Postscript: meanwhile, one evangelical who deserves a seat on the porch (whether he knows about Front Porch Republic is another question) wrote the following about the upcoming election:
Moreover, it seems to me that if we really believe the system is broken but we vote anyway, we simply nullify our contention that the system is broken. Now, we may not believe it’s “that broken,” and so we vote. Praise God. I support you if you feel that way. But if you think the farce of national democratic elections has reached an almost irretrievable state of disrepair, corrupted by big money on both sides and fundamentally manipulative and insincere in its presentation of candidates, then to vote could only end in one outcome no matter who is elected–the further entrenchment of the brokenness we decry. The vote becomes a veto. In that case, the ballot is empty and the voice is empty. You can’t decry a thing sincerely and then comply with the thing secretly. We can’t hope to bring change or reform by continuing practices and patterns that are themselves part of the problem. Broken systems call for genuine fixes. . . .

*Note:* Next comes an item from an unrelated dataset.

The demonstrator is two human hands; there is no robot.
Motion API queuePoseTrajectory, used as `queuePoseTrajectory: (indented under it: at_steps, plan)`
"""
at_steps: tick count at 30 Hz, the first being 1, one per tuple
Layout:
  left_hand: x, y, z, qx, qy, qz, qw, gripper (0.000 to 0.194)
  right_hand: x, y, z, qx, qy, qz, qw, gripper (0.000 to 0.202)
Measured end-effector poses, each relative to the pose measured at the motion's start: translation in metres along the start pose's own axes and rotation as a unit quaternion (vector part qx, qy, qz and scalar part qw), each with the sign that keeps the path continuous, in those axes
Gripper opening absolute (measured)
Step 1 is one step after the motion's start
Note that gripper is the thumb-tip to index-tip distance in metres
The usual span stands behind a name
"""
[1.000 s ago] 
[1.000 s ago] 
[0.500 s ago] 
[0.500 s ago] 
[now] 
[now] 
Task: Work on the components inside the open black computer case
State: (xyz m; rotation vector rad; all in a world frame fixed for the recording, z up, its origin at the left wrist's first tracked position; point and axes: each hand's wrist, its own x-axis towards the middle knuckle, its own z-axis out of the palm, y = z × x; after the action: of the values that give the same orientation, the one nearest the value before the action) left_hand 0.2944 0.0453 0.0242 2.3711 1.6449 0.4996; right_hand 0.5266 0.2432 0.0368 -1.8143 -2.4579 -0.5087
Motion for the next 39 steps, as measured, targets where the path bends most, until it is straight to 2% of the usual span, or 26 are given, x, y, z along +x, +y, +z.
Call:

So, what of all this? In short, it means I don’t have a political home and I need to fight to create one. It won’t likely be in either of the two major parties. It won’t be created by checking so much of who I am at the polling curtain and ticking a few blanks out of a vague sense of duty or an even vaguer hope that “this might work.” Home won’t be found as an independent, unhitched to anyone or anything besides my own ramblings. Thus begins a new political sojourn for me. I’m looking for a home with others who’ll leverage their voices and eventually their votes into something that looks, smells, walks, and talks like a Christian view of the good life. I am an idealist and an optimist. Shame on us all if we believe on Christ and we’re not all idealists and optimists.
This is not reluctant republicanism, it’s front porch realism.